- **EXERCISE REQUIREMENTS**: Copy exactly, and copy only, the lines from the one bearing "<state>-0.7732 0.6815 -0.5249" through the final line of the records.

(Records from a dataset)
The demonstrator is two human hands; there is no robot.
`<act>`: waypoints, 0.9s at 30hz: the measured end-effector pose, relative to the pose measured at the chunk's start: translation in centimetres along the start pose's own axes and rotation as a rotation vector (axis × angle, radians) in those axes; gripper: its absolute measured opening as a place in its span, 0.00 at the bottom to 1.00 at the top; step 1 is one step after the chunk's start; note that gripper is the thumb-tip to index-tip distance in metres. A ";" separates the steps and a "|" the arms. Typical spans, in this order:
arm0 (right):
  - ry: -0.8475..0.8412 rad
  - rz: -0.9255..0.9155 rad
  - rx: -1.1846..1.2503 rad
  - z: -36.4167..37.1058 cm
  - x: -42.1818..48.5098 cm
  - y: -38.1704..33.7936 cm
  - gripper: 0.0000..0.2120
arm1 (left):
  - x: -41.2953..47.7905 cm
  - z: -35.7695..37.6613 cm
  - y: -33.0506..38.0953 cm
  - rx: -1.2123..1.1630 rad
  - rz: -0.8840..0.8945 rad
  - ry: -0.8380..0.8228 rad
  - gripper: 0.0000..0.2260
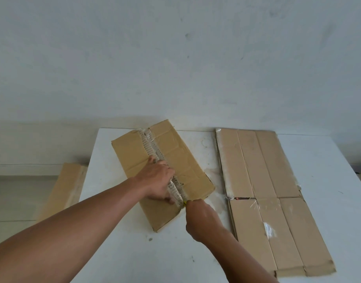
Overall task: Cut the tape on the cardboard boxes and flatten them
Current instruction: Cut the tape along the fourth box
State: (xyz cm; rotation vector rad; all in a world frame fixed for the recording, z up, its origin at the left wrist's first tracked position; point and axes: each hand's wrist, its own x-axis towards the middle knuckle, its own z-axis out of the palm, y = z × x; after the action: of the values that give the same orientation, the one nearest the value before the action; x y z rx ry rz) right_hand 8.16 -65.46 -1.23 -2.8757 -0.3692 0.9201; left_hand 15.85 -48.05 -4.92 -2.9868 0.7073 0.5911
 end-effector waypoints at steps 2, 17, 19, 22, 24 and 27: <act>0.004 -0.006 -0.006 0.0 -0.3 -0.1 0.06 | -0.1 0.0 -0.1 -0.017 0.003 0.006 0.29; 0.078 0.140 0.488 4.1 -1.4 2.6 0.10 | -0.6 -1.1 0.5 -0.061 0.015 0.050 0.23; 0.094 0.199 0.715 5.0 -2.2 2.5 0.13 | -0.4 -1.3 1.1 -0.057 0.007 -0.010 0.21; 0.083 0.250 0.901 6.3 -3.0 1.3 0.13 | -0.2 -1.3 1.6 -0.064 0.001 -0.095 0.19; 0.087 0.267 0.992 6.5 -3.4 0.6 0.14 | -0.4 -1.3 1.8 -0.067 -0.014 -0.122 0.18; 0.080 0.268 1.012 6.3 -3.9 0.1 0.15 | -0.5 -1.3 2.2 -0.112 -0.020 -0.129 0.13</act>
State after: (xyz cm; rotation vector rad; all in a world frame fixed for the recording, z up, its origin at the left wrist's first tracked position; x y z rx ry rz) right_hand 1.41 -66.40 -4.20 -2.0134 0.4020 0.7123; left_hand 14.95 -49.89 -3.37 -3.0171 0.6555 0.8412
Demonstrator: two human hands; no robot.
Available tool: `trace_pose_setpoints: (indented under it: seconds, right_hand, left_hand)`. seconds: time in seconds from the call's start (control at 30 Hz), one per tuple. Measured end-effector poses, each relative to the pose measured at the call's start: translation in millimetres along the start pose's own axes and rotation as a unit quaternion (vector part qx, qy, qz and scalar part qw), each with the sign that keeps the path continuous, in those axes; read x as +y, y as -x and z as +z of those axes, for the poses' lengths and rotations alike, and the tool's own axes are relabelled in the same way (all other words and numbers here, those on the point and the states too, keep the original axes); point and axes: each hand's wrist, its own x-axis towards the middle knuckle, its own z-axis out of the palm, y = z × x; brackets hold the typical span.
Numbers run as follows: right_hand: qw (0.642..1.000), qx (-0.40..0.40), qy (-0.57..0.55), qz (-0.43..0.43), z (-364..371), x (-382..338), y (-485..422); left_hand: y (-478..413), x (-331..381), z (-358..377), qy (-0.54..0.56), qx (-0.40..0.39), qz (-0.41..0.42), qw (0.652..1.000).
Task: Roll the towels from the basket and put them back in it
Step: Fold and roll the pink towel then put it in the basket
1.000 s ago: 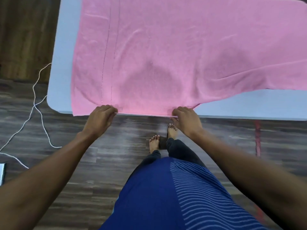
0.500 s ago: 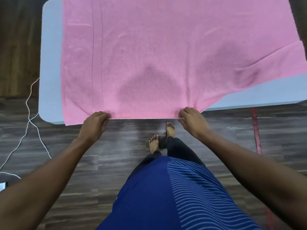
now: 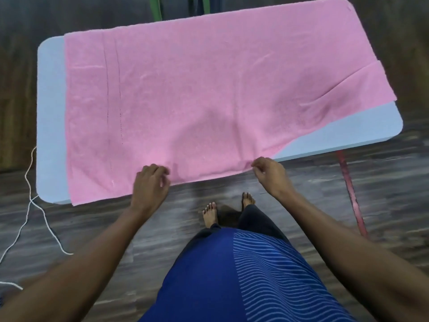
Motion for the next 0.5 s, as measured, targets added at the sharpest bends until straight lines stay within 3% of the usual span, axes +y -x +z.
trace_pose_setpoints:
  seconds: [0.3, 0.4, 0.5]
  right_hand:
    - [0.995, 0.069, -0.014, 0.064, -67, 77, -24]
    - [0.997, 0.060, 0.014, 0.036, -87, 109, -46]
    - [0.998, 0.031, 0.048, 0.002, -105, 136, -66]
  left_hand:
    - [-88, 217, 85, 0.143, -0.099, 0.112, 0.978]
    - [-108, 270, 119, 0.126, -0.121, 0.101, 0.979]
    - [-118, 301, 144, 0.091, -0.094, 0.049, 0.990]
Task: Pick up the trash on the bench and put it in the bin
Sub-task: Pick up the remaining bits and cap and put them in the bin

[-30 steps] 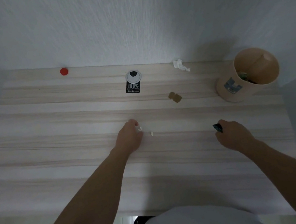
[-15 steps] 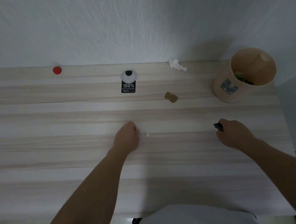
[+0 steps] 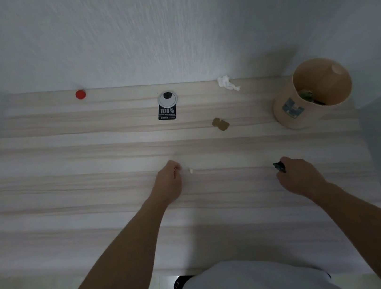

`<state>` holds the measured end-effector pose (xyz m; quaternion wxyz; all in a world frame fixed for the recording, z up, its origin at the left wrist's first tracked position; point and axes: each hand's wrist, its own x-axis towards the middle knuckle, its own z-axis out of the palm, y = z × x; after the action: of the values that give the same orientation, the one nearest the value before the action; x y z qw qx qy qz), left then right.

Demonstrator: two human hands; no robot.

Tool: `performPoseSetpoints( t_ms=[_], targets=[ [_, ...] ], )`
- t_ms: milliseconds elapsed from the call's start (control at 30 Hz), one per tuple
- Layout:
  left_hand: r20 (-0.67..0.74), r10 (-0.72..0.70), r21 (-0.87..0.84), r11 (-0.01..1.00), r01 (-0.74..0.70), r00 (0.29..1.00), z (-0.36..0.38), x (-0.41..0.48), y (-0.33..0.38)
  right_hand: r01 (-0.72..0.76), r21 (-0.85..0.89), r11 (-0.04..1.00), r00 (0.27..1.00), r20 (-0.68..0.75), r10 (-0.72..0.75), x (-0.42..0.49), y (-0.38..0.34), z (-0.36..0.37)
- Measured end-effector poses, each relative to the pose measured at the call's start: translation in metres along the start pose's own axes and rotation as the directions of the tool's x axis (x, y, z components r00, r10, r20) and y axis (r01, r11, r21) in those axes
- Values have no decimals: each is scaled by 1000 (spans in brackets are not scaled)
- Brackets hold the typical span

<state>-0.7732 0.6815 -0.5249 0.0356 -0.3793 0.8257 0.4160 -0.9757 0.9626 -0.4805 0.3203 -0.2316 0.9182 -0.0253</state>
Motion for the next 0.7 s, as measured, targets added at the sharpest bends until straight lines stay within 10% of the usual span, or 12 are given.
performPoseSetpoints(
  t_ms=[700],
  targets=[
    [87,-41,185,982,24,995,22,15,19,-25,12,1000,1000,-6,25,-7,18,-10]
  ],
)
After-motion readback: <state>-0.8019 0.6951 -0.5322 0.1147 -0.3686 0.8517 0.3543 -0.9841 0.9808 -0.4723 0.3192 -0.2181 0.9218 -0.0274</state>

- **ANSWER TO THIS TASK**:
<state>-0.7732 0.6815 -0.5249 0.0356 -0.3793 0.8257 0.4160 -0.9757 0.9626 -0.4805 0.3203 -0.2316 0.9182 -0.0253</state>
Motion for the next 0.7 s, as measured, targets added at the sharpest bends until straight lines stay within 10% of the usual span, or 12 are given.
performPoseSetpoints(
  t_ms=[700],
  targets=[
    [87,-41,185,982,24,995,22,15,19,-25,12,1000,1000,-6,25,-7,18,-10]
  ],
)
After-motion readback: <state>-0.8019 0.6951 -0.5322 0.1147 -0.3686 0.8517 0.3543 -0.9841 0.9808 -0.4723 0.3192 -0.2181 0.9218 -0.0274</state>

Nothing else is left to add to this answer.